* [Task details]
Provide again, from the entries below, every line from the one containing "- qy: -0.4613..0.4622" through the one containing "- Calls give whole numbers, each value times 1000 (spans", exactly as written, and no other line.

* [The records]
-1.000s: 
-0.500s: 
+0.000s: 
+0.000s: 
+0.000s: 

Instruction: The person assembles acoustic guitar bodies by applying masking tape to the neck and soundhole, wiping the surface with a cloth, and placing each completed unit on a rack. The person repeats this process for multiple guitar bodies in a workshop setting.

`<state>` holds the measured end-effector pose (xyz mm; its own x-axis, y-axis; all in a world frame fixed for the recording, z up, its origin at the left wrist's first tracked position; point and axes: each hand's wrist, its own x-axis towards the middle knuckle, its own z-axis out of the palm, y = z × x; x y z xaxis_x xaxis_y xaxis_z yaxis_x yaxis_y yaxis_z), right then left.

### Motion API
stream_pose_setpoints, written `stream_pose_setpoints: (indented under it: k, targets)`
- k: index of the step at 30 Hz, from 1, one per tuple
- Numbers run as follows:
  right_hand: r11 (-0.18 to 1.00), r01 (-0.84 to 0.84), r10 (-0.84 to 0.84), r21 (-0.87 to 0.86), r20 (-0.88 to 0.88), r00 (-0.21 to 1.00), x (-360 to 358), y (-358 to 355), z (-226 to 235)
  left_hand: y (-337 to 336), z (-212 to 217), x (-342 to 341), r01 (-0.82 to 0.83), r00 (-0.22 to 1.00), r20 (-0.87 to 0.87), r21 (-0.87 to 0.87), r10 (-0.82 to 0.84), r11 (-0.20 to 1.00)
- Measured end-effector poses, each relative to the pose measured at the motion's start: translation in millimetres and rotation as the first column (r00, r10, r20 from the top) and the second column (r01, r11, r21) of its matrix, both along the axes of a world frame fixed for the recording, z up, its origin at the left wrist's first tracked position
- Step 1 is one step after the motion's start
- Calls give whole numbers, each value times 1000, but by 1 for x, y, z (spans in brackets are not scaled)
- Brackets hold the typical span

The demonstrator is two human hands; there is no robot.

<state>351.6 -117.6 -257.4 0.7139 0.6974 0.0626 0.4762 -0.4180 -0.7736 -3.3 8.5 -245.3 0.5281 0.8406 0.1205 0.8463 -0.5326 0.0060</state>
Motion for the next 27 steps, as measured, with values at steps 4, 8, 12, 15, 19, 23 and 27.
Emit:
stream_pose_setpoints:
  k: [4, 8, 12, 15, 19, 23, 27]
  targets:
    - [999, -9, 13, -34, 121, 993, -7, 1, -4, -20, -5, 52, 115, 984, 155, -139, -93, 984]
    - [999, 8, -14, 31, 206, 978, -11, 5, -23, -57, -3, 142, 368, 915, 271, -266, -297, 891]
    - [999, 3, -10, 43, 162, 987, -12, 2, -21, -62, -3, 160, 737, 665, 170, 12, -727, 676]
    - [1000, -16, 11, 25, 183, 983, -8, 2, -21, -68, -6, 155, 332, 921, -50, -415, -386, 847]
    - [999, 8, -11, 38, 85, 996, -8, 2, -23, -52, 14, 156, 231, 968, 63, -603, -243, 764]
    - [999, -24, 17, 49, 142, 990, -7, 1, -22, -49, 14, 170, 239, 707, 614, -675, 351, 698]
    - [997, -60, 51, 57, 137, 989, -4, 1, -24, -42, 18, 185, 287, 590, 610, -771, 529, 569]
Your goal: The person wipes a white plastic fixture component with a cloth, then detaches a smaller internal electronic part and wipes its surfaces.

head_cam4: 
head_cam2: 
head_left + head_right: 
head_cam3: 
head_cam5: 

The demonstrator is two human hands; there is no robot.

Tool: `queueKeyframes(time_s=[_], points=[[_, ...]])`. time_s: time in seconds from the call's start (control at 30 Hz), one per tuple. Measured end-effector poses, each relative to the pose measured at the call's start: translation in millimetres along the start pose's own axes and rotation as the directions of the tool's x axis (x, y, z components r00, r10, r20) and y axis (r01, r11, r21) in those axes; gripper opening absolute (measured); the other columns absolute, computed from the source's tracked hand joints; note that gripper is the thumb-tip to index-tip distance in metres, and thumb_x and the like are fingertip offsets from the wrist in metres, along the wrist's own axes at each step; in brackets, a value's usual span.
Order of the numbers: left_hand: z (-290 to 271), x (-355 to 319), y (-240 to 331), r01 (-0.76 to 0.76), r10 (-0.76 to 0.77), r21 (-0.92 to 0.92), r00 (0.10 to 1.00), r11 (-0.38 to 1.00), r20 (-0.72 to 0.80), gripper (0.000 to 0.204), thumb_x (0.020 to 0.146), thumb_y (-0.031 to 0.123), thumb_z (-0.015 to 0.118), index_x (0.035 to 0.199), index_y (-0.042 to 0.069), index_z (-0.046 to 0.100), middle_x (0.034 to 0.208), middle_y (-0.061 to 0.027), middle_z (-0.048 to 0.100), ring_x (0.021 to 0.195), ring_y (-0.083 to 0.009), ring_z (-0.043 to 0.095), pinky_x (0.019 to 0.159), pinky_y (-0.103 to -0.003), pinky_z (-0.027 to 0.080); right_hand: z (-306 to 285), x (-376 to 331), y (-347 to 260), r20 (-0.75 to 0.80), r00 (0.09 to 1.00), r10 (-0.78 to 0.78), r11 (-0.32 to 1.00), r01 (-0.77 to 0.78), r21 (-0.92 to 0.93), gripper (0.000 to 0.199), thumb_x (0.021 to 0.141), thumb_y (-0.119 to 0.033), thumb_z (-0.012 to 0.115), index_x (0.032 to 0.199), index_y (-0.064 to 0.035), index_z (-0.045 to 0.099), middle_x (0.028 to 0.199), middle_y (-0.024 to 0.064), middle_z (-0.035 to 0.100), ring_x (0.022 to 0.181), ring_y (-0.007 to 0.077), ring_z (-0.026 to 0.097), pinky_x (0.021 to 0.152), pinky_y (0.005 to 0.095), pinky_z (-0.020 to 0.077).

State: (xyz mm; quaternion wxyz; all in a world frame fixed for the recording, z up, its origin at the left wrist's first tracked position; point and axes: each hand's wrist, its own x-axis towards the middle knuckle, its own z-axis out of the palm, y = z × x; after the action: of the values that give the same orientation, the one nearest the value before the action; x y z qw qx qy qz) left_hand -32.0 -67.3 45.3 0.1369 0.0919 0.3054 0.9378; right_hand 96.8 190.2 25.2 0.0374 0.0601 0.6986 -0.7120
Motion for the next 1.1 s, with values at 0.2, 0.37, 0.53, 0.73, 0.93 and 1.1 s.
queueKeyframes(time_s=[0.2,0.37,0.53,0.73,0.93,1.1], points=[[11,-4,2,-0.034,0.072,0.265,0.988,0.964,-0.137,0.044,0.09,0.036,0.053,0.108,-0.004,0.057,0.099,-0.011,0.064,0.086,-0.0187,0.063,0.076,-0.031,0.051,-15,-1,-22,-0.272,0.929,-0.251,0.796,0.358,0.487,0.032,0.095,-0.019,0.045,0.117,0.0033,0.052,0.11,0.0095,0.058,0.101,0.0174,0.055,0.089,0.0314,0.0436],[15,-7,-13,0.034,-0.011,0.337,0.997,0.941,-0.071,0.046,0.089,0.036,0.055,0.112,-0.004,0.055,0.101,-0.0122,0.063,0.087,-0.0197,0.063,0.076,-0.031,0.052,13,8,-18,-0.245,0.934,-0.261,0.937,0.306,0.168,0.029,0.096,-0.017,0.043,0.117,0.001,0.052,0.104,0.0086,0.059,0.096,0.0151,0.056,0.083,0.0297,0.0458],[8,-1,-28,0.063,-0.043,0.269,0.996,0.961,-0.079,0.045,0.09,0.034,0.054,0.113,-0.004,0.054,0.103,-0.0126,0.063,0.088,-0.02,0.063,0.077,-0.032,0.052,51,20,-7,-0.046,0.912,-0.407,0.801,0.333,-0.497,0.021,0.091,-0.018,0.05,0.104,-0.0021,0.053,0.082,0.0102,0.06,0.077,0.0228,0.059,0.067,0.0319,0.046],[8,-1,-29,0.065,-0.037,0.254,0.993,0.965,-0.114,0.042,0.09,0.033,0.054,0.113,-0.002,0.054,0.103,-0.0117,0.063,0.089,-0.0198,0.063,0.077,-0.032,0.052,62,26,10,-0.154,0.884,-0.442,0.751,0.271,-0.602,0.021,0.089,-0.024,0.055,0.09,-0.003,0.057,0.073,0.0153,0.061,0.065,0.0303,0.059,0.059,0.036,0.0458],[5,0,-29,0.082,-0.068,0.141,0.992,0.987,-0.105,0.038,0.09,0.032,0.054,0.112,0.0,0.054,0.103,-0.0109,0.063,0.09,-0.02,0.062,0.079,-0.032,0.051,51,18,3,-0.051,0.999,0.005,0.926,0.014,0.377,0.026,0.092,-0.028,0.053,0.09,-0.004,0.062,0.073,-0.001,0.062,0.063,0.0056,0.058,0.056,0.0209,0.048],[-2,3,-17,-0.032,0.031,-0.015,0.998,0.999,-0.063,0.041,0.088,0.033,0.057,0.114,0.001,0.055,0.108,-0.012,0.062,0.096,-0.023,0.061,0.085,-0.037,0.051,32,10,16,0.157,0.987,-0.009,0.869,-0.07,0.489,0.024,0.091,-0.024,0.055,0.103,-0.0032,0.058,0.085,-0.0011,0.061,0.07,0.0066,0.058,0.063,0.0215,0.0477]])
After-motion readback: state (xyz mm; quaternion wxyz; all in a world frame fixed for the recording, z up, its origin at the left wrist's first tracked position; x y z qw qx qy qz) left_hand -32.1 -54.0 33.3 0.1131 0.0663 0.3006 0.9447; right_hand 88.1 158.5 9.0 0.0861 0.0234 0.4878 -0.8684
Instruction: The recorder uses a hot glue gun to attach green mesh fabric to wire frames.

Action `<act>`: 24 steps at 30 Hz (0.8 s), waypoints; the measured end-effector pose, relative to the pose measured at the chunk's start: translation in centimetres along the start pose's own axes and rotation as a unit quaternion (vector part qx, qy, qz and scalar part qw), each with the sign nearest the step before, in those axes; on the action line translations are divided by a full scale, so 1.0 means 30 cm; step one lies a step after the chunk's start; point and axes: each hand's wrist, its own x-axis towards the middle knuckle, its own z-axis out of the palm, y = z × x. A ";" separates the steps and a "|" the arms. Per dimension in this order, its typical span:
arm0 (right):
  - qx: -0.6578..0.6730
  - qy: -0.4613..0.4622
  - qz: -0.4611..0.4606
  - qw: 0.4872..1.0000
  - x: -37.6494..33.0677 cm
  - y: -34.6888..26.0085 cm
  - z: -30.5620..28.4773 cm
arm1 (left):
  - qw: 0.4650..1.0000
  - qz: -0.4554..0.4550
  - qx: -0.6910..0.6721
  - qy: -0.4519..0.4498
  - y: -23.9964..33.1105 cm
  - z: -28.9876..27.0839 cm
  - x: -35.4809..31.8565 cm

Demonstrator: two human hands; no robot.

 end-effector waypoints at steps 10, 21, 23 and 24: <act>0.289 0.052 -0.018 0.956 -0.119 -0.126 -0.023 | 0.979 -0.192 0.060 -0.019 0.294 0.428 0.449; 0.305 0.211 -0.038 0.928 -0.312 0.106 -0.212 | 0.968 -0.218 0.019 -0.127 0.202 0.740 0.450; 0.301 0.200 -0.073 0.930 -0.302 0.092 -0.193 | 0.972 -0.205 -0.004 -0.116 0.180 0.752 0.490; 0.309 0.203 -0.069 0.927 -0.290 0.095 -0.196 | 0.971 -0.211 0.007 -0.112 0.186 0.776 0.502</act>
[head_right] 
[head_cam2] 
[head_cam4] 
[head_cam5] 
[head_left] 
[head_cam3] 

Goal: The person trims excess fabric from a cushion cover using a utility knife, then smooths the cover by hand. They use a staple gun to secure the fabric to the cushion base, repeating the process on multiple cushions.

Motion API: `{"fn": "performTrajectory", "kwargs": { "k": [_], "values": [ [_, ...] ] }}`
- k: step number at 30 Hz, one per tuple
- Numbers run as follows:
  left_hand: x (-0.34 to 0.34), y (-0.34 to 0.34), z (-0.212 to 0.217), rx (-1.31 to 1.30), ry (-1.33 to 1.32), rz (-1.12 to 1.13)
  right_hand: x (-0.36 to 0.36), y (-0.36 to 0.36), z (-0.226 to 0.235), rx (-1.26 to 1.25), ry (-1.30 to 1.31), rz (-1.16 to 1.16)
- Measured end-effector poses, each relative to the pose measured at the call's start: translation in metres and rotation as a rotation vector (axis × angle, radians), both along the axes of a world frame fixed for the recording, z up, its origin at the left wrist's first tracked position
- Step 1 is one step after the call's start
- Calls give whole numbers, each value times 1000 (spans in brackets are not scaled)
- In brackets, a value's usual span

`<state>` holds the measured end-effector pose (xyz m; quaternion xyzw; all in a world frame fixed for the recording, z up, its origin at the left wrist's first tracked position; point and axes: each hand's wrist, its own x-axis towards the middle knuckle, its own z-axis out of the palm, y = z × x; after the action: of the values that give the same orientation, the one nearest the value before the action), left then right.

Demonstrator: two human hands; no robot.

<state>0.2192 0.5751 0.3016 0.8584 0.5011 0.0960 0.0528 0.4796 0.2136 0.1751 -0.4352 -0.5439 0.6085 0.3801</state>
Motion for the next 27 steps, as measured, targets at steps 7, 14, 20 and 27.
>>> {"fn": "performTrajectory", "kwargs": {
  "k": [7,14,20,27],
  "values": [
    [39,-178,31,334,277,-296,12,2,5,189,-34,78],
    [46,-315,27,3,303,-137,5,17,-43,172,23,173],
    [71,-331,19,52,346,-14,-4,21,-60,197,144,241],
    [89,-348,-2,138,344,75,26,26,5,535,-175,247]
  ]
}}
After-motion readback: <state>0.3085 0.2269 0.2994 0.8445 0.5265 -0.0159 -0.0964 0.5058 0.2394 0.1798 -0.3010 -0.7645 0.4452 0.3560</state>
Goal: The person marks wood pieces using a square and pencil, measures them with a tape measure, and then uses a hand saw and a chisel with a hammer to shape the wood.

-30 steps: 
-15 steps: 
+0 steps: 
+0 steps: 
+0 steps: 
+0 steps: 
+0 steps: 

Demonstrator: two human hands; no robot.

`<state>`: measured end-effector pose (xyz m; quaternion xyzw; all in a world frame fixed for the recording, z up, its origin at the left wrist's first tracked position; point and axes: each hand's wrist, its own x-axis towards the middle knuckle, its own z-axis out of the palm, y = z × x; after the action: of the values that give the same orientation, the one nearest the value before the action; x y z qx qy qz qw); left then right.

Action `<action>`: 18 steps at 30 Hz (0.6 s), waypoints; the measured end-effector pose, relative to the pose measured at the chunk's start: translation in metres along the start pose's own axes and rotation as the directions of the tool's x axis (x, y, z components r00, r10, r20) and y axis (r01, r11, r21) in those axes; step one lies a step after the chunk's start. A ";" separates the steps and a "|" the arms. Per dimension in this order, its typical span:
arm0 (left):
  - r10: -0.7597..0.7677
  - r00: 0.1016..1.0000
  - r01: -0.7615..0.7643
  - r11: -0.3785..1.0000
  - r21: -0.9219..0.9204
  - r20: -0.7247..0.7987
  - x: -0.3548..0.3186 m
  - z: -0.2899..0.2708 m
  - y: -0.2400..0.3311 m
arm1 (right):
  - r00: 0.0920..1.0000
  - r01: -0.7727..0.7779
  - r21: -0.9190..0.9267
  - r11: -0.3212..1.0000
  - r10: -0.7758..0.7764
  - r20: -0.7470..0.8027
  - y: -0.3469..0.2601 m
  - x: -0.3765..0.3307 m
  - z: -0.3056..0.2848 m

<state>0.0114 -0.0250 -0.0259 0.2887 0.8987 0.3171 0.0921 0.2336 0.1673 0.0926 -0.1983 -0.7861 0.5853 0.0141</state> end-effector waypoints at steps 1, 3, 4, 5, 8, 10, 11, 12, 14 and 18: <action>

* [Exercise output]
  - qy: -0.4613..0.4622
  - qz: -0.4611..0.4606
  - qw: 0.4872..1.0000
  - x: -37.6494..33.0677 cm
  - y: -34.6888..26.0085 cm
  - z: -30.5620..28.4773 cm
arm1 (left):
  - qw: 0.4650..1.0000
  - qz: -0.4554..0.4550
  - qx: -0.6910..0.6721
  - qy: -0.4519..0.4498
  - y: -23.9964..33.1105 cm
  - z: -28.9876..27.0839 cm
  - x: -35.4809..31.8565 cm

Demonstrator: two human hands; no robot.

 end-effector waypoints at steps 10, 21, 23 and 24: <act>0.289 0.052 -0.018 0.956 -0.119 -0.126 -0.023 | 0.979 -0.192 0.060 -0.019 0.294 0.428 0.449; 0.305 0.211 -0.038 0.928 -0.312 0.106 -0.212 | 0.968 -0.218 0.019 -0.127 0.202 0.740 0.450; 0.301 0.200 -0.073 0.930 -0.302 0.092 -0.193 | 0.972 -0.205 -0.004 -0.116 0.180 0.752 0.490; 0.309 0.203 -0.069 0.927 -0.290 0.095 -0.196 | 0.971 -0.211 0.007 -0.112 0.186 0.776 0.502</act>
[head_right] 
[head_cam2] 
[head_cam4] 
[head_cam5] 
[head_left] 
[head_cam3] 

Goal: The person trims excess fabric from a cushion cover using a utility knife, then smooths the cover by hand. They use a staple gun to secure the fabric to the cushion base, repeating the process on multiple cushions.

Motion API: `{"fn": "performTrajectory", "kwargs": { "k": [_], "values": [ [_, ...] ] }}`
- k: step number at 30 Hz, one per tuple
- Numbers run as follows:
  left_hand: x (-0.34 to 0.34), y (-0.34 to 0.34), z (-0.212 to 0.217), rx (-1.31 to 1.30), ry (-1.33 to 1.32), rz (-1.12 to 1.13)
  right_hand: x (-0.36 to 0.36), y (-0.36 to 0.36), z (-0.226 to 0.235), rx (-1.26 to 1.25), ry (-1.30 to 1.31), rz (-1.16 to 1.16)
- Measured end-effector poses, each relative to the pose measured at the call's start: translation in metres and rotation as a rotation vector (axis × angle, radians), both along the axes of a world frame fixed for the recording, z up, its origin at the left wrist's first tracked position
- Step 1 is one step after the call's start
- Calls give whole numbers, each value times 1000 (spans in brackets are not scaled)

The output is done.